You can add as many rows as needed to fully specify your cluster, which may have varying number of cores on different nodes. Click save table when you are done.

If you have only a single machine, the resulting table should look like this, assuming that you have two cores available for Disco:

../_images/config-localhost.png

If you run Disco in a cluster, you can specify multiple nodes on a single line, if the nodes are named with a common prefix, as here:

../_images/config-cluster.png

This table specifies that there are 30 nodes available in the cluster, from nx01 to nx30 and each node has 8 cores.

6. Test the system

Now Disco should be ready for use.

We can use the following simple Disco script that computes word frequencies in a text file to see that the system works correctly. Copy the following code to a file called count_words.py:

import sys
from disco import Disco, result_iterator

def fun_map(e, params):
    return [(w, 1) for w in e.split()]

def fun_reduce(iter, out, params):
    s = {}
    for w, f in iter:
        s[w] = s.get(w, 0) + int(f)
    for w, f in s.iteritems():
        out.add(w, f)

master = sys.argv[1]
print "Starting Disco job.."
print "Go to %s to see status of the job." % master
results = Disco(master).new_job(
                name = "wordcount",
                input = ["http://discoproject.org/chekhov.txt"],
                map = fun_map,
                reduce = fun_reduce).wait()

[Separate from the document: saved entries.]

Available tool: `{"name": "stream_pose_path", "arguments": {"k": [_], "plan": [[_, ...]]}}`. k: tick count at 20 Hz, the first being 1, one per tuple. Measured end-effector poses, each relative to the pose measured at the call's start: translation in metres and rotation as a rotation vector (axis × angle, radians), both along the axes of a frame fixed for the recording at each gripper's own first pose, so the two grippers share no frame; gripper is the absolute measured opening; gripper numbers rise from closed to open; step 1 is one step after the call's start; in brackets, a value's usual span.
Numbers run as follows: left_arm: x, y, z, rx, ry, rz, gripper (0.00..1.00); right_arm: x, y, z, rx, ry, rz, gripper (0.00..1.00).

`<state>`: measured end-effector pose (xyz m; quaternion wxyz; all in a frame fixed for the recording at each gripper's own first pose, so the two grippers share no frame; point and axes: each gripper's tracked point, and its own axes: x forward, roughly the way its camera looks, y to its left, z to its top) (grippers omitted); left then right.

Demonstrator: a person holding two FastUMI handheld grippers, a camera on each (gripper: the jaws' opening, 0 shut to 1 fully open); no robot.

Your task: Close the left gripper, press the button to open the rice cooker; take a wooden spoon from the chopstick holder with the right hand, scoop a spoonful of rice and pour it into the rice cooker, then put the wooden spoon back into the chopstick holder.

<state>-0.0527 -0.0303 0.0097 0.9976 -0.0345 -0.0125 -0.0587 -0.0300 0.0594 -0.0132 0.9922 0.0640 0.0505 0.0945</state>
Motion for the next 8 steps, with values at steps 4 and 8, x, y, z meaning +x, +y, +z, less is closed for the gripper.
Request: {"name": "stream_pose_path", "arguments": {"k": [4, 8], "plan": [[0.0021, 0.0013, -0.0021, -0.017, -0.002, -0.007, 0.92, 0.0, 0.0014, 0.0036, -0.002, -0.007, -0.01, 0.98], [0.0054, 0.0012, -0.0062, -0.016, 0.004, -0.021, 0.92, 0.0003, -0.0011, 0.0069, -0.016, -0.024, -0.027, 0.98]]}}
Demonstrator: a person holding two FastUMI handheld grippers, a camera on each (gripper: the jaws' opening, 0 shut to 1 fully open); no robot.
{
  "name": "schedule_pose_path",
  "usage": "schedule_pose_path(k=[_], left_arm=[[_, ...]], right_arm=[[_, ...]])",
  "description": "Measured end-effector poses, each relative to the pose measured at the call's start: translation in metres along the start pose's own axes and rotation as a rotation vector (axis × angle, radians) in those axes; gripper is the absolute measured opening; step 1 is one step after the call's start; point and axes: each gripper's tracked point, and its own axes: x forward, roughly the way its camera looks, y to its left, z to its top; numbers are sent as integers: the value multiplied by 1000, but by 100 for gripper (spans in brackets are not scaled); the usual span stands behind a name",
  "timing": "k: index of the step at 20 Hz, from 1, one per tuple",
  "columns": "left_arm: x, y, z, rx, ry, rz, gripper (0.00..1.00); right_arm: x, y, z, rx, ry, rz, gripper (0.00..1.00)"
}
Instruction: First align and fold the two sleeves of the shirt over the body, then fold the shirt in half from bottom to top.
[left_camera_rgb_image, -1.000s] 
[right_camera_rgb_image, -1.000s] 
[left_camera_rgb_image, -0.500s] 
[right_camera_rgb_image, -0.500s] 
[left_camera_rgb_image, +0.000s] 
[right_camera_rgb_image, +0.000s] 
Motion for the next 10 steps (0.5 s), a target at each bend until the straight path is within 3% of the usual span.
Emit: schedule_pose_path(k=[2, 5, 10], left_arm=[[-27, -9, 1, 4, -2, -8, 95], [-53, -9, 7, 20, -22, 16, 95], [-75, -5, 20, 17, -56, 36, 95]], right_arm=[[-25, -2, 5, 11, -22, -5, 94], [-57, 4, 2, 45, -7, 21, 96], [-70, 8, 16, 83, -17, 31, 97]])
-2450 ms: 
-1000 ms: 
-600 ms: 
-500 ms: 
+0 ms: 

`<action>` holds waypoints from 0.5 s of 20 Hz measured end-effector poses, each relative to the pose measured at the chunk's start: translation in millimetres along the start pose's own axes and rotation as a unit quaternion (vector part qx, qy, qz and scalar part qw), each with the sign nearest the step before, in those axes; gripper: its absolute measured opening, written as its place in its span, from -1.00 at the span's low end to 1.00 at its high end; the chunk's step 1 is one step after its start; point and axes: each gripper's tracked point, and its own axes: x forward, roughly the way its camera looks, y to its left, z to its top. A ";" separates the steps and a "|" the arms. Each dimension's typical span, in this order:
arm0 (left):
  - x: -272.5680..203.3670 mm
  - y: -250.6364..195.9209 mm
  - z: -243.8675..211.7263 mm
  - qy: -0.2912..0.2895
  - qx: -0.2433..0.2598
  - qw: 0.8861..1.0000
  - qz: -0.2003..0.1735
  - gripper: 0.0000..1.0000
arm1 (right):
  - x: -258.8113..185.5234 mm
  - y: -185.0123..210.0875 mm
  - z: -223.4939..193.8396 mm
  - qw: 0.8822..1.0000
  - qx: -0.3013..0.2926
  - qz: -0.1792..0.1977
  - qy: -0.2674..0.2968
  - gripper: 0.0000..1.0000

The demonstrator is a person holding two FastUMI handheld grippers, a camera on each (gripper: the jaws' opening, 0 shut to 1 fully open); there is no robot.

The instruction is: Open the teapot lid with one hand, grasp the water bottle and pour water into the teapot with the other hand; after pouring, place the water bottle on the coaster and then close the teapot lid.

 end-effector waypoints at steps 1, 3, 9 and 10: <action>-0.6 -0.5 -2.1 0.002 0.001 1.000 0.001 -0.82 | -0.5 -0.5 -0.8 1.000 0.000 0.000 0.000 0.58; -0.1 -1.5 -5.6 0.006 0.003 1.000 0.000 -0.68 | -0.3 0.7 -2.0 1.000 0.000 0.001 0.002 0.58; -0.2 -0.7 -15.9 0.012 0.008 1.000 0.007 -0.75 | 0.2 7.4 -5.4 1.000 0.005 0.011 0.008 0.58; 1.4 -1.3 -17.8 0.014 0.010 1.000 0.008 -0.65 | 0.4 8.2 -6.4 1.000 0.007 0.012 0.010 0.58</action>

print "Job done. Results:"
for word, frequency in result_iterator(results):
        print word, frequency

Run the script as follows:

python count_words.py http://master:8989

Replace the address above with the same address you used to configure Disco earlier. You must use the same version of Python for running Disco scripts as you use on the server side.

If you used the default configuration provided in disco.conf.dev-example, the master is set to run at port 7000, so replace the address above with http://localhost:7000.

You can run the script on any machine that can access Disco on the specified address. Remember to include the disco/pydisco directory to your PYTHONPATH, if you run the script on a machine that doesn’t have the full Disco installed. The safest bet is to run the script on the master node itself.

If the machine where you run the script can access the master node but not other nodes in the cluster, you need to set the environment variable DISCO_PROXY=http://master:8989. The proxy address should be the same as the master’s above. This makes Disco to fetch results through the master node, instead of connecting to the nodes directly.

If the script produces some results, congratulations, you have a working Disco setup! If you are new to Disco, you might want to read Tutorial next.

If the script fails, see the section about Troubleshooting Disco installation.